Vince helped Sid out the car. Miriam wasn’t at home to offer her comfort as she’d gone to some designer dress evening in Hendon, but the barely English-speaking Filipino couple were there with the roast beef, Sid’s favourite dish when he wasn’t in mourning, when he wasn’t grieving, when he wasn’t in a right two-and-eight.
Sid grabbed a half-bottle of brandy and knocked it back in half-a-dozen swigs and then he fell on the bed and passed out.
Vince checked out the house and the grounds and then went to the spare bedroom at the top of the stairs.
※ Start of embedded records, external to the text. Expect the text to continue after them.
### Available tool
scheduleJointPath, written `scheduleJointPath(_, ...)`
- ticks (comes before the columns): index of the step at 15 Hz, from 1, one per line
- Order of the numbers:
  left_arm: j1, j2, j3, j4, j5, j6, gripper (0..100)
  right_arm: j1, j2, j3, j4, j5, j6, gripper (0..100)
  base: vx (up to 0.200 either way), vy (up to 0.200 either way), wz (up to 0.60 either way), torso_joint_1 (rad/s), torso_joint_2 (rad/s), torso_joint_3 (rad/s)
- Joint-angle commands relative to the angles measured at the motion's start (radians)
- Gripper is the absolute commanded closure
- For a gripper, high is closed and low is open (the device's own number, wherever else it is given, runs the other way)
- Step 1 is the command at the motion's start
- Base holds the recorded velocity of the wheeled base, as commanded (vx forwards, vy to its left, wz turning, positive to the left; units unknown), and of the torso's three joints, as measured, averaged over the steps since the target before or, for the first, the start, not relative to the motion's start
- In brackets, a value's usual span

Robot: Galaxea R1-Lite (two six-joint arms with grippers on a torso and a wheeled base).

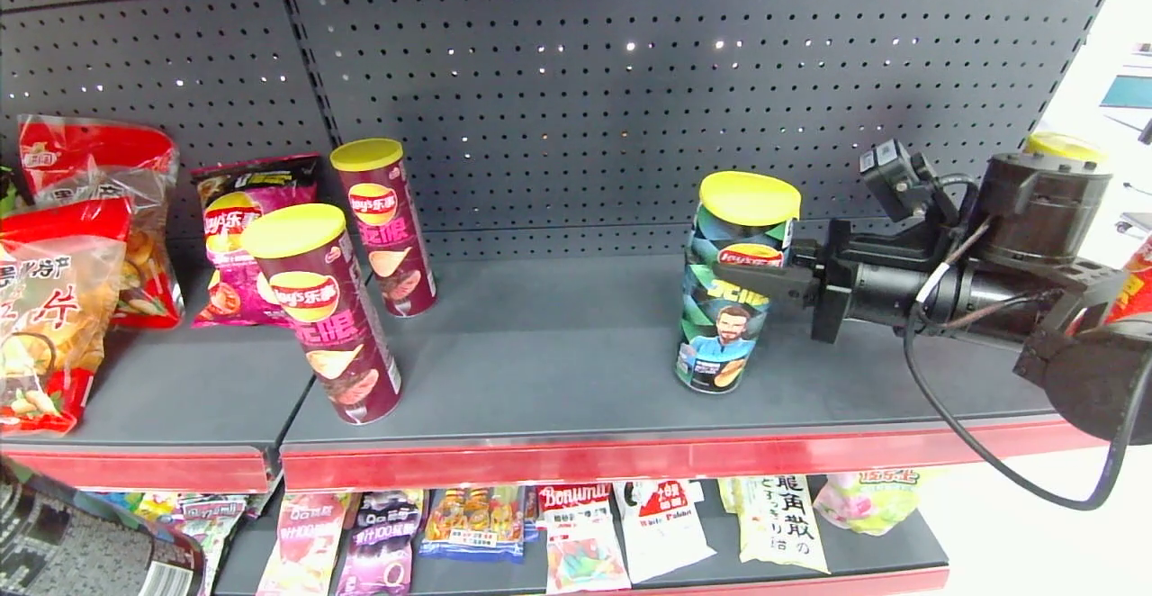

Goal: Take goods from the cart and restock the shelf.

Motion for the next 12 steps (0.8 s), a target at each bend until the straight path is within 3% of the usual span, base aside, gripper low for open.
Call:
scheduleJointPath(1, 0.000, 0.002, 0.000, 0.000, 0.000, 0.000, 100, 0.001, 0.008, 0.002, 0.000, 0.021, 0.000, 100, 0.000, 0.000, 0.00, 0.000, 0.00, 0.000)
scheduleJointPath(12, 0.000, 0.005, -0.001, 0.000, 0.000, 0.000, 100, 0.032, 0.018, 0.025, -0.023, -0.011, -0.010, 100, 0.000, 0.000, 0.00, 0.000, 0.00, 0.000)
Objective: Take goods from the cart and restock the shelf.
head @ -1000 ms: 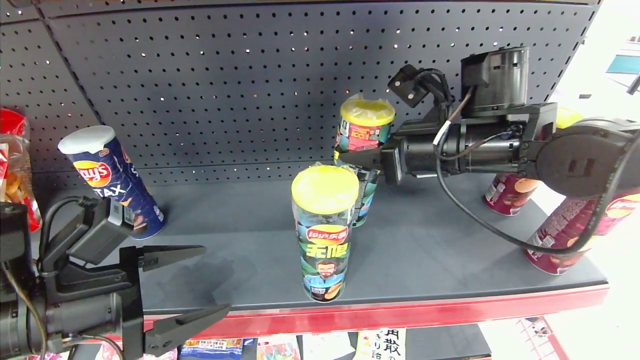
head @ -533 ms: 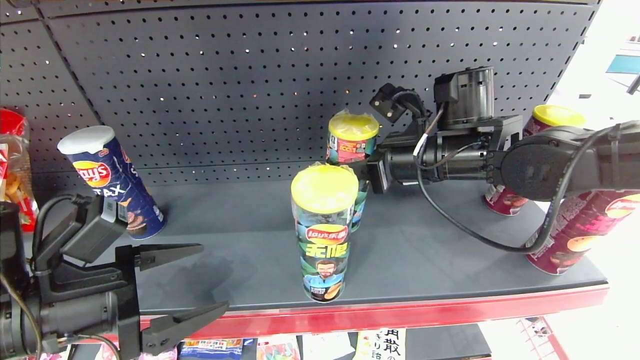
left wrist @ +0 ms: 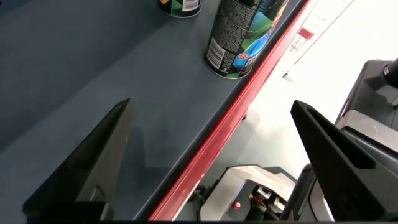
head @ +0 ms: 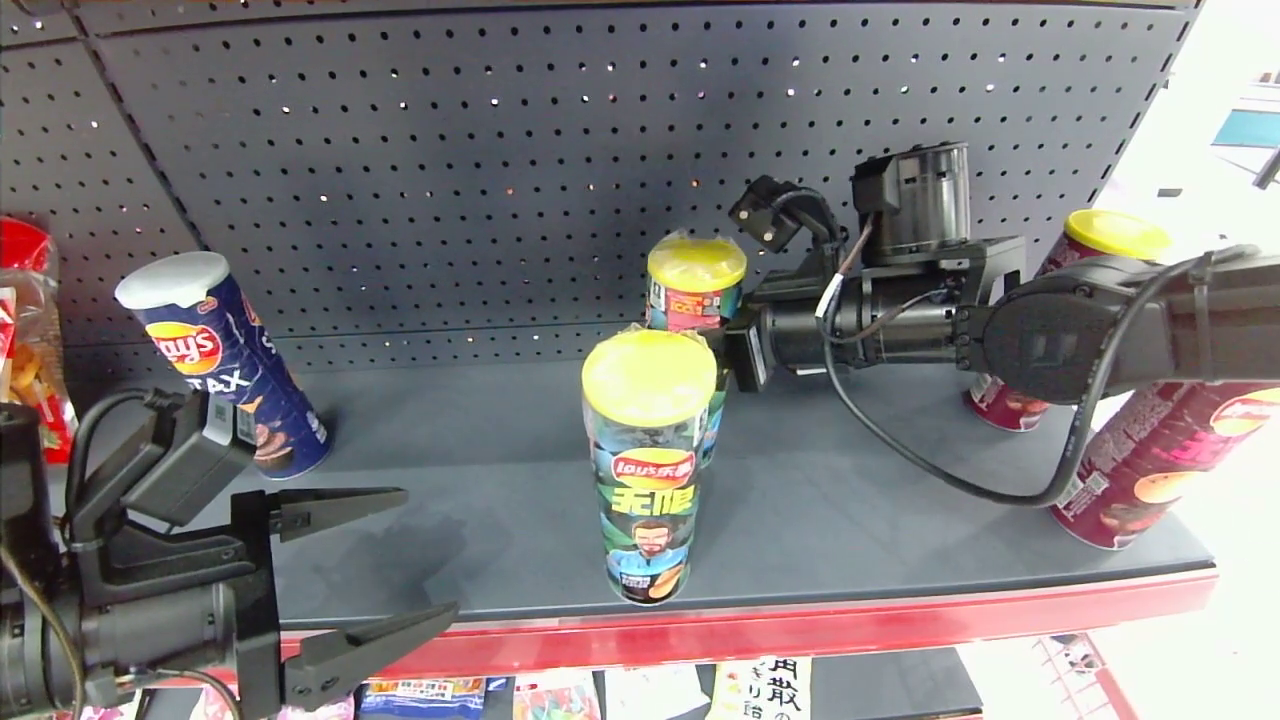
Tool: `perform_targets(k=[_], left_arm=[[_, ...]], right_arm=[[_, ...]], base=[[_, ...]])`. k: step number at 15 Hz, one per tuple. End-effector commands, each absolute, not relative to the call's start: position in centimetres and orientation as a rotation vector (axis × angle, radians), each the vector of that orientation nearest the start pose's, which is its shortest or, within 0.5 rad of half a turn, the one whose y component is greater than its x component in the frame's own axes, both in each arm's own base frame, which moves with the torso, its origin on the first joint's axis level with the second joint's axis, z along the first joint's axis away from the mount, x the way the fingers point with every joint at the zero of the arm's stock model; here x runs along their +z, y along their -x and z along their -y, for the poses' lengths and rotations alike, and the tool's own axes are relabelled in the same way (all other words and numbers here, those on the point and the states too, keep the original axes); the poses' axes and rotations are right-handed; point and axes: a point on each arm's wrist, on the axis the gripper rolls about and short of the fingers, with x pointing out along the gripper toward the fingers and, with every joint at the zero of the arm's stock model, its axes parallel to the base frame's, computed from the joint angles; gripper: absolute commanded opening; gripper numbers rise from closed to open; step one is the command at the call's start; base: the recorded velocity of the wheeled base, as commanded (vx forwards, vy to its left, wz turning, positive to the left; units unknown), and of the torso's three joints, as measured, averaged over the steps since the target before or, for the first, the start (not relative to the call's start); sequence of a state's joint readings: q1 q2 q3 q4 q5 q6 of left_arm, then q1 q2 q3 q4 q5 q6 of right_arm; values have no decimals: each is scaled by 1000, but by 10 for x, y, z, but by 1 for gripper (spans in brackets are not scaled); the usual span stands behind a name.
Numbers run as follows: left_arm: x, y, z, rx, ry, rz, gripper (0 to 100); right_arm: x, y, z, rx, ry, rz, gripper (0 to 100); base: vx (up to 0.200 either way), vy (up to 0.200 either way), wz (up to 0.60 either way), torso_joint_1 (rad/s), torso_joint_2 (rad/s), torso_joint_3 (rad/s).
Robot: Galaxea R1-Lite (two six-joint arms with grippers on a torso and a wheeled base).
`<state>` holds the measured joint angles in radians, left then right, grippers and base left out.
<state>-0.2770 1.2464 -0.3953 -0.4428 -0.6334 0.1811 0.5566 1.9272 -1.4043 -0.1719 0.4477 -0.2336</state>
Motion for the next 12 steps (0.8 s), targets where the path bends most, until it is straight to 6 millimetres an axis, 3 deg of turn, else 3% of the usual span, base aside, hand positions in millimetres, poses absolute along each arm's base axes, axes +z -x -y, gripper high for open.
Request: perform_targets(k=[1, 6, 12], left_arm=[[163, -158, 58, -931, -90, -339, 100], [163, -159, 59, -932, -88, -341, 100], [162, -166, 61, -937, -94, -351, 100]], right_arm=[[226, -321, -215, 1040, 232, -248, 100], [232, -306, -205, 1032, 229, -249, 100], [228, -275, -165, 960, 226, -303, 100]], base=[[0, 0, 0, 0, 0, 0], [0, 0, 0, 0, 0, 0], [0, 0, 0, 0, 0, 0]])
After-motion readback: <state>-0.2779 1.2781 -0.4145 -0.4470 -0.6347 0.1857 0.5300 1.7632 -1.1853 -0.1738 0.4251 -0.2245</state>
If anything were to happen tonight he’d be the first to know.
But nothing did.
Lionel’s execution was enough.
The next morning, at around eleven o’clock, Sid slouched into the breakfast room in his silk dressing gown and Moroccan slippers. Vince looked up from the Sun and his big fry-up and said, ‘How you feeling, guv?’
Sid sat down opposite him and lit a cigarette and said, ‘All shook up, I am.’
‘Yeah, understandable.’
‘Mrs B, sir, gone to work-out club,’ said Maria the Filipino housekeeper.
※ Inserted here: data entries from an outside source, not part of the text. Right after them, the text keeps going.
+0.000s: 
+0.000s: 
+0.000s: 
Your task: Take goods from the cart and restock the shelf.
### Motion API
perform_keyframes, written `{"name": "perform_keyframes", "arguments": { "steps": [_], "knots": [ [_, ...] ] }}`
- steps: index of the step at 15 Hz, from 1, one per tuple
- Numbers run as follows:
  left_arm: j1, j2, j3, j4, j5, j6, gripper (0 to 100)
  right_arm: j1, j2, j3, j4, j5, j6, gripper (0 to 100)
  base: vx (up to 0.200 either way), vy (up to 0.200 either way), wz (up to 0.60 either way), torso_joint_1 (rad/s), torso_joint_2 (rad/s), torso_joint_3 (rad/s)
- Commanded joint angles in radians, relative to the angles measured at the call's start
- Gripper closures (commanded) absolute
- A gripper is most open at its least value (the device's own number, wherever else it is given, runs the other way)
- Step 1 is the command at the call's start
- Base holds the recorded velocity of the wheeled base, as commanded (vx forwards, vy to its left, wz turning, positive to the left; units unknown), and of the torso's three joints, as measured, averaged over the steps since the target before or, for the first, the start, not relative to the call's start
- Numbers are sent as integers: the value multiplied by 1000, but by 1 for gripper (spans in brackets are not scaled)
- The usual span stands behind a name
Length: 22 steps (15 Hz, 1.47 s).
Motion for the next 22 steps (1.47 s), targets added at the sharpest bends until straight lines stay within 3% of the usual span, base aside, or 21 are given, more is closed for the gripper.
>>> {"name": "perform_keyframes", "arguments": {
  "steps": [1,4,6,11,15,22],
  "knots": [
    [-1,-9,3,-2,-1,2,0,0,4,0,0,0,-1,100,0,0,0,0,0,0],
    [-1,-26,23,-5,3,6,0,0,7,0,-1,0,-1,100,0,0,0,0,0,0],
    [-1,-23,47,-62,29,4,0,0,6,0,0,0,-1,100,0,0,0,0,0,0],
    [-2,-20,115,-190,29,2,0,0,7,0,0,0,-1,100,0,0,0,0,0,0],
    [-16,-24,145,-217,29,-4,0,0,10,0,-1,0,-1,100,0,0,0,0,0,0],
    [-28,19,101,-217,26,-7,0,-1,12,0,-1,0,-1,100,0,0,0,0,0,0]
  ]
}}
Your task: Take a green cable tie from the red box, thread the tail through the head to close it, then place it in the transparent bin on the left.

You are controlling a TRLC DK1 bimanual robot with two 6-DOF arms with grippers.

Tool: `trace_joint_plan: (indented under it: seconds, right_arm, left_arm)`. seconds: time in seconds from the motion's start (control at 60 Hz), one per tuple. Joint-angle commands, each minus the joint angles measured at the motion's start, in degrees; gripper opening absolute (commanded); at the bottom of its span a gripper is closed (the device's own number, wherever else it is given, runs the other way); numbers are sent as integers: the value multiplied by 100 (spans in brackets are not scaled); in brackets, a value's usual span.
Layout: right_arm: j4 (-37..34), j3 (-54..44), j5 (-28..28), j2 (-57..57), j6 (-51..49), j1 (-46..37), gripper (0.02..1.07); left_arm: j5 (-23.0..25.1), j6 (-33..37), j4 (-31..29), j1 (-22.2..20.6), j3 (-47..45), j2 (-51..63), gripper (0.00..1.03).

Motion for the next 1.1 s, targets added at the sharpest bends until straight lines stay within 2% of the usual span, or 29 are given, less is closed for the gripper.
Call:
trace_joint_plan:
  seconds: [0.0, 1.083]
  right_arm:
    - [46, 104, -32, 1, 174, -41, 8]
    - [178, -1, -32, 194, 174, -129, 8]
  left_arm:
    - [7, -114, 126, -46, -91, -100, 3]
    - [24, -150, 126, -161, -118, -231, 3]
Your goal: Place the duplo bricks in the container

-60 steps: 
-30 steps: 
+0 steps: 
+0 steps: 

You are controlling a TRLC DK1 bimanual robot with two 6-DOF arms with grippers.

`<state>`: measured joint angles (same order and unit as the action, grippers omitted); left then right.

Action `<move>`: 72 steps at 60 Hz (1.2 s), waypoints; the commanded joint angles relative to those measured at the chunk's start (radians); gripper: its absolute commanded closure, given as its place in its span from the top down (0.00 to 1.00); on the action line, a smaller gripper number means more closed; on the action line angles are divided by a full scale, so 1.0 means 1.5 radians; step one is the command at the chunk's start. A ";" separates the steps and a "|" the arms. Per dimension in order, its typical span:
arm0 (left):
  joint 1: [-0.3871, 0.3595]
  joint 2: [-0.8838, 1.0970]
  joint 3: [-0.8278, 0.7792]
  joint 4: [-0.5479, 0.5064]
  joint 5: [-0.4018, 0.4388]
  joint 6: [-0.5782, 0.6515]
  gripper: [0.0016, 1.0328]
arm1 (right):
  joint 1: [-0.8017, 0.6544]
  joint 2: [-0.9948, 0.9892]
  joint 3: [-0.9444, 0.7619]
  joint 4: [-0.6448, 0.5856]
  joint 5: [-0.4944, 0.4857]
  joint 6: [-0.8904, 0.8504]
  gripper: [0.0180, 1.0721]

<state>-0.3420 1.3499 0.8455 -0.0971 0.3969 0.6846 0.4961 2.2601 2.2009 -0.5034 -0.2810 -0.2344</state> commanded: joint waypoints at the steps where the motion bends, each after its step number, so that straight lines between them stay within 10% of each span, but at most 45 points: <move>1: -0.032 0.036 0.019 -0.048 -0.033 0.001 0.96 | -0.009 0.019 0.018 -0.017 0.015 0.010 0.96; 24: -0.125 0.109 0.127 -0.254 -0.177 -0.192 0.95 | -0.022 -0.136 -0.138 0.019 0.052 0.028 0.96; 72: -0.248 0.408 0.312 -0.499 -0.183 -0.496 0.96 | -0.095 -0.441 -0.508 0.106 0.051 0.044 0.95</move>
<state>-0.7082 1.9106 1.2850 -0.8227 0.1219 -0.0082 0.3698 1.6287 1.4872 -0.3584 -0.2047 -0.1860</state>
‘Yeah,’ said Sid in reply, ‘and you got a strawberry milkshake, Maria?’
‘Si, sir,’ she replied.
‘There’s a bit here in the Sun,’ says Vince, pushing the tabloid across the large circular table.
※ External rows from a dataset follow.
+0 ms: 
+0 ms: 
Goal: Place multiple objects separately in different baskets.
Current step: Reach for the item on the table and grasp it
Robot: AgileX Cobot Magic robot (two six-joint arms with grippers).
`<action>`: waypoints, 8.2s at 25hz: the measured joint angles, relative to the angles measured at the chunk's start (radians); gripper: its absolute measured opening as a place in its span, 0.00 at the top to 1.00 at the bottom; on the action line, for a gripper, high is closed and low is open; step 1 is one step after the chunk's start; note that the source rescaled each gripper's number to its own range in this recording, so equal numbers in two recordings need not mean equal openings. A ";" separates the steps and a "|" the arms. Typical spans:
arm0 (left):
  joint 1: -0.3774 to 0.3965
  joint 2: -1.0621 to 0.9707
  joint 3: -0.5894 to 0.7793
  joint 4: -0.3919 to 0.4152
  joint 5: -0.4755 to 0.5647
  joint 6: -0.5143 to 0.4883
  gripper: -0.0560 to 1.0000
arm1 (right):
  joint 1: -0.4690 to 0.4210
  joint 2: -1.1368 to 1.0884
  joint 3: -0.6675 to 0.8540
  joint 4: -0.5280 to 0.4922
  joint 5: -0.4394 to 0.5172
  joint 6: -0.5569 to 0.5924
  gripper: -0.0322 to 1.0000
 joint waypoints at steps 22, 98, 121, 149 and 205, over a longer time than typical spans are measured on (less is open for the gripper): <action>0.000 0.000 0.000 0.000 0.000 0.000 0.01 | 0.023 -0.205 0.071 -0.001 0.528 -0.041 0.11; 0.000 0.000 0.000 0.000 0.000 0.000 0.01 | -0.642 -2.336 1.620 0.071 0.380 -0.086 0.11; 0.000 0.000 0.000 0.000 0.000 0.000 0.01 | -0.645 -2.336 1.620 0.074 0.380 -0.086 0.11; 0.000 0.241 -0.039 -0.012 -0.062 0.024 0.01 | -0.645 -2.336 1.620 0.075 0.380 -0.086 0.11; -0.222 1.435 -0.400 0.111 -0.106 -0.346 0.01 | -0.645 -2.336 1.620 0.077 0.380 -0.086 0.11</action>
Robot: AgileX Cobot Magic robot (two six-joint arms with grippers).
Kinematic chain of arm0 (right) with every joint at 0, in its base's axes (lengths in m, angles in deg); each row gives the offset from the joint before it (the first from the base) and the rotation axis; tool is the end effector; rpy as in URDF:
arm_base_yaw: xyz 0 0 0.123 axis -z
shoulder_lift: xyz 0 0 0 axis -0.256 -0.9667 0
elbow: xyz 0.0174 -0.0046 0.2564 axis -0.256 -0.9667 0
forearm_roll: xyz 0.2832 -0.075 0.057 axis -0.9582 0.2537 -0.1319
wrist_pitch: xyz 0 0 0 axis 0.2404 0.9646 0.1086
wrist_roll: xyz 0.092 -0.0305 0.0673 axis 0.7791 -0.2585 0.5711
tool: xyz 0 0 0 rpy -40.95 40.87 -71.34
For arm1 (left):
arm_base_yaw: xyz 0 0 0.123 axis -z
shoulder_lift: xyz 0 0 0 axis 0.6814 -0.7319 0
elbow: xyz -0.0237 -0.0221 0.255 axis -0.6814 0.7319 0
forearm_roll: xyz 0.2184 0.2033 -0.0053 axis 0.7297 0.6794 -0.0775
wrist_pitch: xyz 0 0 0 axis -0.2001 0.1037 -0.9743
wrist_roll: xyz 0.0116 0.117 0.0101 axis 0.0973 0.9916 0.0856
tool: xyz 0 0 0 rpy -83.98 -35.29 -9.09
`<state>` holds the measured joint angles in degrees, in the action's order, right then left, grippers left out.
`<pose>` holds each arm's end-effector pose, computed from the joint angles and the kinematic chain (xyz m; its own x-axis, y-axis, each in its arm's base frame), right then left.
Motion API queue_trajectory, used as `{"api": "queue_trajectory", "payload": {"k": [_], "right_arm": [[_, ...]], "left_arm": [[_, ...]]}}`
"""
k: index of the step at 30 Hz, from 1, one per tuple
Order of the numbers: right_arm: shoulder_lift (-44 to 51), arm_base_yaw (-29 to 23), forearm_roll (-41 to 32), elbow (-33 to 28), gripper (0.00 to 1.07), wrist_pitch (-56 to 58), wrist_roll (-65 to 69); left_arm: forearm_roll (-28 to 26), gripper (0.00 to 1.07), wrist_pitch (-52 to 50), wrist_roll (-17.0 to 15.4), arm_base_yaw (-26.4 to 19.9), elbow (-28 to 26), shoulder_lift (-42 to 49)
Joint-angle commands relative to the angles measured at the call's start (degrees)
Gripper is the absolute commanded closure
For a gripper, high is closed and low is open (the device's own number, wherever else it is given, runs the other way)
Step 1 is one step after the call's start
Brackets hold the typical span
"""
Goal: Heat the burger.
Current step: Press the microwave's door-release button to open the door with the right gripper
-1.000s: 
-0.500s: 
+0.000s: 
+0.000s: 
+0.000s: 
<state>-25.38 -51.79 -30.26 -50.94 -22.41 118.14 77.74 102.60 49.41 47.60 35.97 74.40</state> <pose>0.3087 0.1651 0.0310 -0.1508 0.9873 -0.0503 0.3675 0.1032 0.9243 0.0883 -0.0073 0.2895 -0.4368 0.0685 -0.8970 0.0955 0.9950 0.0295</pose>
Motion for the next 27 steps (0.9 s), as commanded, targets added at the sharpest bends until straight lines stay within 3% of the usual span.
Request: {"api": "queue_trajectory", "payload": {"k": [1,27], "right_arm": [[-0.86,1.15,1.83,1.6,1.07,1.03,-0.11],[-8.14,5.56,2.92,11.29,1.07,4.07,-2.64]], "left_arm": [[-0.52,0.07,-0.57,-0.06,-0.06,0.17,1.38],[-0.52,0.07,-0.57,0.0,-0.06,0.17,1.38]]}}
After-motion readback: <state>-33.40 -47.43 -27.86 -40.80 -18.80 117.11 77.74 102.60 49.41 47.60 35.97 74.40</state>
Sid glances at it and says, ‘I can’t concentrate. What’s it say?’
‘No more than we know already. Says Lionel was well respected and that.’
‘Any mention of me?’
‘Yeah, they just say you’re his brother, that you’re a prominent London businessman.’
‘That all?’
‘Yeah. Nothing else.’
‘Who we got in Fleet Street who’d know what the Old Bill down there is up to?’
‘Wallace Slade’s the guy for this,’ murmurs Vince as he wipes the plate with a slice of white bread.
‘Yeah, good old Wally. He owes us, don’t he?’
‘Sure does.’
‘I want him at the club this evening. And I want him with information.’
‘Information. Got you, guv. And there’s somebody else I can try too.’
‘Good.’
Vince pushed open the door of the Grape Tree wine bar and through the smoke saw good old Wally at the bar regaling a couple of young reporters with, no doubt, half-invented stories about his great days of crime reporting chasing after the Messinas or the Krays or the Richardsons or whoever. That’s all he ever rabbited on about.
‘Hello, Wally,’ says Vince.
‘Vincent, dear boy. What a pleasant surprise to see you here. You must try this Haut-Brion. You simply must!’
Vince whispers in his ear, ‘No time right now, Wally. I want a word with you outside.’
‘Outside?’
‘Right. And now, if you please.’
‘Gentlemen, you must excuse me for a moment. Duty calls!’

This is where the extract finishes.